A lot of what Hoffman is advocating is not directly related to soccer, but rather concerned with teaching methods -- how to keep youngsters involved, and interested, how not to overload them and so on. It all sounds sensible enough.
But looking at what Cal South coaches are required to teach their young players raises some doubts. At age 11, for instance, we are told that full 11 v 11 games begin, while the players are taught the correct technique for “passing with the inside of the foot, chipping and lifting the ball for crosses.”
That, too, sounds pretty standard stuff -- but is it? To me it sounds like standard stuff from a 1970s English coaching course. Inside of the foot? In the fast-paced modern game, surely outside of the foot passing, made on the run (something that cannot be done using the inside of the foot) is more important, and certainly needs to be learned early. As for crosses, they are, of course, the absolutely basic staple of the English game.

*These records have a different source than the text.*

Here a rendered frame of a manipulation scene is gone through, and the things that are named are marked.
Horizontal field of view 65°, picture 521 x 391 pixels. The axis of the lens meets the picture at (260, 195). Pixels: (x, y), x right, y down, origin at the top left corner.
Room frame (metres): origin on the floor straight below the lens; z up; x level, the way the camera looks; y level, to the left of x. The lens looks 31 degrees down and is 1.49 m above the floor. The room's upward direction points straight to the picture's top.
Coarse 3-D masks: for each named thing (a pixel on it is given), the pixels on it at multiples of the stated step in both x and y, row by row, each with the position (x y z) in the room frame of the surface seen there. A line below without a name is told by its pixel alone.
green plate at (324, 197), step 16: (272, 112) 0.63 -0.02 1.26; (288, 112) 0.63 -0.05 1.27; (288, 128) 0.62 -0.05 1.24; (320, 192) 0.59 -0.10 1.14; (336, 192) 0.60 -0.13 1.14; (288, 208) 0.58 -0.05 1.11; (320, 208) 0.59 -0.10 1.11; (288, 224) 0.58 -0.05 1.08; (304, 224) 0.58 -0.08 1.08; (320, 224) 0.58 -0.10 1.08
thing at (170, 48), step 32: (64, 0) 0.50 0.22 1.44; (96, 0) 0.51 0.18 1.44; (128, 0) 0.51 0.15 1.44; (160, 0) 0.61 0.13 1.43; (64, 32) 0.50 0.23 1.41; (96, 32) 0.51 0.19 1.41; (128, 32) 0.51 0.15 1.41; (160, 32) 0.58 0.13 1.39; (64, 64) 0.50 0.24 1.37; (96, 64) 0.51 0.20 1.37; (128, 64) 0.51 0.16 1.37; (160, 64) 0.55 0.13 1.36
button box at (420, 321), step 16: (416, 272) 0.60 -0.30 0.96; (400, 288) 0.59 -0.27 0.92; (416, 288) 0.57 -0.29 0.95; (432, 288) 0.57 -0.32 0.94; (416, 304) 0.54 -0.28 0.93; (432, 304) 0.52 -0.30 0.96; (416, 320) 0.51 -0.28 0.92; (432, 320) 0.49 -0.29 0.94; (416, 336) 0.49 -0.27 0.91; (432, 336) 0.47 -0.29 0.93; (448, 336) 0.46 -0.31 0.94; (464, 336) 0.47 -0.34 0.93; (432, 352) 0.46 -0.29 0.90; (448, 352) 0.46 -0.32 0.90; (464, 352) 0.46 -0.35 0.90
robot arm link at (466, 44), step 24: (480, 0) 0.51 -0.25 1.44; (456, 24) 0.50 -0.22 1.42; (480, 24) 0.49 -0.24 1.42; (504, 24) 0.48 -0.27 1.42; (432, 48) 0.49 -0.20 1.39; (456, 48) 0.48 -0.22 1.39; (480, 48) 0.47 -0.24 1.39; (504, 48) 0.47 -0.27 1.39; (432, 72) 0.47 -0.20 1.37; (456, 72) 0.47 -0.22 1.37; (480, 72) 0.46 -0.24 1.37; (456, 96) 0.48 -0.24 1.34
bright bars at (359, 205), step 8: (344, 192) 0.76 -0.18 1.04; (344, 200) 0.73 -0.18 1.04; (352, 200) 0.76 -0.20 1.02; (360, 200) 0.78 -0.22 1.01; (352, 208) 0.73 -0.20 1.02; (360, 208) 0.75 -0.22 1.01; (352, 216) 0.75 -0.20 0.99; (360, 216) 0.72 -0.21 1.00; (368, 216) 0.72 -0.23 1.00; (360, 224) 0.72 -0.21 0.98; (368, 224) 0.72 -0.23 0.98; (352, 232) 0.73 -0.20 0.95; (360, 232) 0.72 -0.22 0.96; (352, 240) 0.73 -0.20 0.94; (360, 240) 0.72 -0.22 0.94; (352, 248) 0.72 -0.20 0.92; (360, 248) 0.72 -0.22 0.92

The emphasis -- at least in the article -- does nothing to lift my misgivings about a coach from Liverpool teaching Hispanic kids how to play soccer. No doubt there is a comic side to all of this -- for Hoffman talks about “the language barrier” in American soccer. Anyone from Liverpool who mentions a language problem has to have a pretty good sense of humor. Though, frankly, when he makes out he didn’t understand what Americans mean by a “wall pass” (the term is English), things have gone a bit too far.
But it’s not so much what is being taught that bothers me here. It is an attitude that Hoffman spells out, very clearly, that I find unacceptable. An extension of the language barrier, if you like -- Hoffman says that Cal South’s coaches must “be speaking with one voice.” Already, the ominous shadow of orthodoxy threatens. That, it seems is what Hoffman wants: “A kid should be able to go from Ventura County to San Diego County and be coached the same way ... it’s so important that every coach across the region go through the same program.” The italics are mine.
He talks, disapprovingly, of two coaches having “a different idea of what a sweeper does.” You have the message now: Same is good, different is bad.
I find this an utterly misguided view of coaching. Soccer, of all sports, cries out for inventiveness and creativity, for diversity. But once coaches set up coaching schools, once they start working out curricula ... that’s when the problems start, because that’s when it occurs to them that diversity is actually a damn nuisance, and it would be much easier for them if everyone else simply did as they were told.
So a sweeper must always play in the same way? No more Franz Beckenbauers then. And there will, inevitably, be restrictions on when to employ, the most creative -- but the most rebellious -- of soccer’s skills. So, forget about Lionel Messi.
Remember, Hoffman is concerned here with the teaching of coaches. He wants all of them, in turn, to teach the same thing. That is typical coaching school practice. It means the imposition of an orthodoxy. I cannot see how that can possibly be the key to producing anything other than robotic players.
Coaches who get into this course-giving routine like to stress their role as teachers, and frequently use academic and didactic comparisons to make the point. After all, you could not have one geography teacher declaring that Paris is the capital of France, while another says it is Timbuktu, now could you? No you could not. Because there you are dealing with facts. One of them is wrong, one is correct.
But in the techniques that are used in playing soccer, there is precious little that is correct, in that absolute sense. There is not a correct way to play sweeper -- but there are quite a few different ways of playing it, in both personal and tactical ways.
No doubt, conformity simplifies the teaching process. But the aim here, surely, is to produce players, not to make life easy for the coaches.
It was supposed to be the delight of the Prussian military schools that if they posed a problem to a class of 20 officers, all 20 would come up with the same solution. In soccer, the delight should arise if a tactical question to 20 coaches is solved in 20 different ways.